# Hyatt Coconut Plantation - Food?



## jjluhman (Oct 28, 2010)

Hello!

We are going to the Coconut Plantation next week. :whoopie:  Do they usually have special events/meals on the property?  I own Marriott and our property has a few special buffet dinner/dancing (family friendly) events during the week that you need to reserve in advance.    

We are traveling with small children, are any of the restaurants at the hotel family friendly?  I have looked at them online and the dinner restaurants all appear too fancy, is that the case?  If so, we will plan dining elsewhere.

Thanks for your help!


----------



## mwwich (Oct 28, 2010)

We were there 4-5 years ago (wasn't an owner then), and the sister hotel nearby had a couple of options, but they where higher end and expensive if you have kids along, which we did.

We drove 15-20 minutes away and found several good places along the beach however I don't remember the names.  They were kind of converted residences that weren't fancy, but the seafood was terrific.  You could get a mahi-mahi plate for $9-10, that kind of place.  Everyone wearing shorts, etc.

We are owners now and just got a newsletter last week via email.  The newsletter shows they have some meals but for owners only, so that won't help you.

I've heard that more restarants have been built in that area....the resort itself was a bit isolated when we were there but it hadn't been open long.  But we loved the place, so did our kids, they were about 14 then.  The lazy river and pool were terrific.


----------



## Beaglemom3 (Oct 28, 2010)

At check-in, you'll be given an events calendar that has a listing of any cookouts or "happenings" at some of the restaurants. 

I attended a fun time at the outdoor bar/restaurant alongside the pools.
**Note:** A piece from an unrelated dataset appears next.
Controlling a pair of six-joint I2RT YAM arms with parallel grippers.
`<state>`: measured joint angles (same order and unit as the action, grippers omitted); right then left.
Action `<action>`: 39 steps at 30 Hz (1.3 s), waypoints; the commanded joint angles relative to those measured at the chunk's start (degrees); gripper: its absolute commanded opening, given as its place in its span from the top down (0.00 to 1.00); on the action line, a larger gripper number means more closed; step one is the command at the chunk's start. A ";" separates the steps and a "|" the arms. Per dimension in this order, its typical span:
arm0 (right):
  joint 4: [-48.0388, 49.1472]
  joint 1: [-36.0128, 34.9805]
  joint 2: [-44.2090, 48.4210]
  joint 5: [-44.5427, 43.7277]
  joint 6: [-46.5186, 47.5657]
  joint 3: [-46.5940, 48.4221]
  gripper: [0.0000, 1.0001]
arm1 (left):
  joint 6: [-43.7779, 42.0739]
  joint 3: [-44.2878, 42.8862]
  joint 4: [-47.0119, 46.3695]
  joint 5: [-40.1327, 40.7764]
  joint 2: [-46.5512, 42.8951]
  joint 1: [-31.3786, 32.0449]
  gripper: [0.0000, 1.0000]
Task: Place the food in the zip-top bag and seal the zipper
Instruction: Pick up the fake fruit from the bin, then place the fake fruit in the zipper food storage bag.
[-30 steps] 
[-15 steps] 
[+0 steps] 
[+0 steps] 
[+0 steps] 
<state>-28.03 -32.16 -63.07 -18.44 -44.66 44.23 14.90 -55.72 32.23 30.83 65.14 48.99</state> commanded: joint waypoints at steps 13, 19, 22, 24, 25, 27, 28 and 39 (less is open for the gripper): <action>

It was fun and reasonably priced.

You'll enjoy it there.

Make sure you take the morning launch out to Little Hickory Island. You have to bring in your own food for this trip. I hope you'll get to see the dolphins.

B.


----------



## rapmarks (Oct 28, 2010)

there are lots of restaurants at the coconut Point Mall, which is 5 minutes away.  also, we often get Publix chicken and sides and a Key Lime Pie when we arrive at a timeshare and just want to settle in.  You will pass a Publix if you get off the Corkscrew exit, go to Rt 41 (turn in Publix before the light.  then you take 41 south to Coconut point road.  I thought I rad a complaint about the two cookouts in a previous thread.  We live right off Corkscrew road.


----------



## tahoeJoe (Oct 28, 2010)

jjluhman said:


> Hello!
> 
> We are going to the Coconut Plantation next week. :whoopie:  Do they usually have special events/meals on the property?  I own Marriott and our property has a few special buffet dinner/dancing (family friendly) events during the week that you need to reserve in advance.
> 
> ...



I strongly recommend you get a car for this trip. 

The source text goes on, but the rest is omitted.